The cause of LVH is largely unknown. Whereas male gender, obesity, heredity and insulin resistance may explain some of the variance in LVH, hypertension (High blood pressure, HBP) is generally regarded as the primary culprit.75 Thus, the risks associated with LVH and HBP are intimately linked. Recent data have suggested that low dietary intake of polyunsaturated fatty acids and high intake of saturated fatty acids, as well as HBP and obesity, at age 50 predicted the prevalence of LVH 20 years later.76 Although the source of saturated fatty acids is usually animal fat, the source of unsaturated fatty acids in that specific Scandinavian population and at that time was less clear and there was no adjustment for other potential dietary confounders, such as magnesium, potassium, calcium and sodium. Thus this study did not provide conclusive data on the dietary lipid determinants of LVH.76 However, it does suggest that dietary fatty acids may be involved in the development of LVH and that this 'diet-heart connection' may partly explain the harmful effect of animal saturated fatty acids on the heart.
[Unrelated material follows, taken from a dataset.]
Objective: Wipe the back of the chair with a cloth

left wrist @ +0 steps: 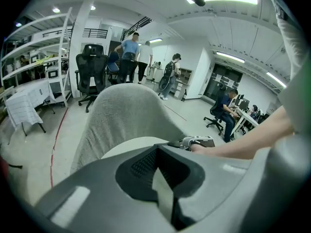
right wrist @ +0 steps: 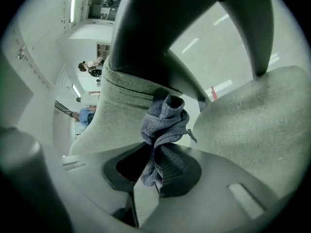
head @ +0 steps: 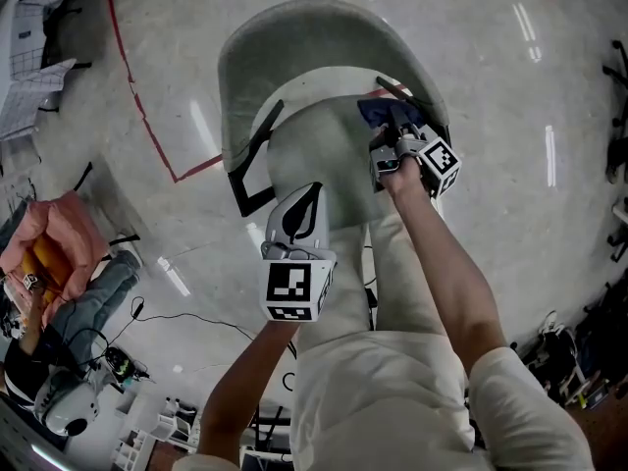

Another 'diet-heart connection' in the context of advanced CHF relates to the recent theory that CHF also is a low-grade chronic inflammatory disease with elevated circulating levels of cytokines and cytokine receptors that are otherwise independent predictors of mortality.5363 High-dose angiotensin-converting enzyme (ACE)-inhibition with enalapril, a treatment that reduces mechanical overload and shear stress (two stimuli for cytokine production in patients with CHF), was recently shown to decrease both cytokine bioactivity and left ventricular wall thickness.77 Finally, various anti-cytokine and immuno-modulating agents were shown to have beneficial effects on heart function and clinical functional class in patients with advanced CHF78 suggesting a causal relationship between high cytokine production and CHF. This also suggests that there is a potential for therapies altering cytokine production in CHF. In that regard, it has been shown that dietary supplementation with n-3 fatty acids (either fish oil or vegetable oil rich in n-3 fatty acid) reduces cytokine production at least in healthy volunteers.79,80 An inverse exponential relationship between leucocyte n-3 fatty acid content and cytokine production by these cells was found, most of the reduction in cytokine production being seen with eicosapentanoic acid in cell membrane lower than 1 per cent, a level obtained with rather moderate n-3 fatty acid supplementation.80 However, further studies are warranted to test whether (and at which dosage) dietary n-3 fatty acids may influence the clinical course of CHF through an anti-cytokine effect.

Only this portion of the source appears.